In this conversation, comics and sketching open the door to bigger questions about identity, mental health, and how a long creative practice actually gets built. Róisín describes her new comic as what you might get if Hergé met David Attenborough and the two of them drove off in a clown car together. She means it. The Ligne Claire of Tintin, a deep passion for nature, and a refusal to take herself too seriously all sit side by side on the page.
We talk about why she resisted creative labels for so long, and why “I’m a verb, not a noun” finally felt right. We get into drawing from life versus drawing from photos, and why she gave up being a purist once decades of sketching had built the muscle memory she relies on now. She walks through her hybrid process: everything is drawn by hand first, then scanned, layered, and adjusted in GIMP.
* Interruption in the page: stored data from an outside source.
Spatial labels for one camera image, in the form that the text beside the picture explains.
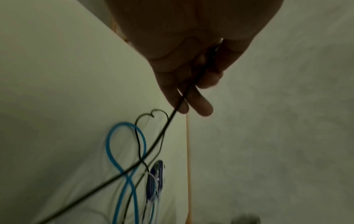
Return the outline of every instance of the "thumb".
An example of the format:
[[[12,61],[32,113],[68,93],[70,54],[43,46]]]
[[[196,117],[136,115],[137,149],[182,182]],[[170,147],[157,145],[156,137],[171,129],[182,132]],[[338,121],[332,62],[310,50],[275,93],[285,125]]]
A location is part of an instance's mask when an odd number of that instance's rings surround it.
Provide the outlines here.
[[[206,73],[197,83],[199,88],[208,88],[211,80],[221,79],[223,71],[232,65],[248,48],[253,40],[252,38],[243,40],[228,40],[224,39],[216,51],[214,62],[207,68]]]

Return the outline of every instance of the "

We also spend time on the relationship between sketching and her mental health. Róisín talks plainly about years of melancholy and the calm that arrives when she drops into a flow state, and about the students who have told her something similar. Along the way we wander into foraged food, the recipes she draws into the comic, and the bread she has been making for forty years.
It’s a conversation about comics. It’s also a conversation about what happens when you stop asking what to call yourself and just keep making the work.
In this episode
- Why she now identifies as a comics creator after years of resisting every label
- Wild Atlantic Ink, her monthly hand-drawn comic about the wildlife and stories of coastal Galway
- What she learned from Hergé about reaching mastery through sheer volume of output
- Drawing from life versus drawing from photos, and why she stopped being a purist
- Muscle memory and how years of daily sketching changed the way she works
- Sketching, flow, and the calm it brings to her mind
- The melancholy she lived with for years, and the role sketching has played in her mental health
- Her hybrid process: drawing everything by hand, then layering and editing in GIMP
- Foraged food, the recipes she draws into the comic, and decades of making her own bread
- Making work to please herself instead of second-guessing the audience
A quote that stayed with me
“I’m a verb, I’m not a noun. I’m a doing. I’m not a being.”
About Róisín
Róisín Curé is an urban sketcher, author, and teacher based in Galway, Ireland. She came to urban sketching in 2012 and built a practice around capturing everyday and natural scenes in ink and watercolour. She co-founded Urban Sketchers Galway, teaches sketching worldwide through online classes and in-person workshops, and has published illustrated books including An Urban Sketcher’s Galway and The Urban Sketching Handbook: Drawing Expressive People. Her current project is Wild Atlantic Ink, a monthly hand-drawn comic.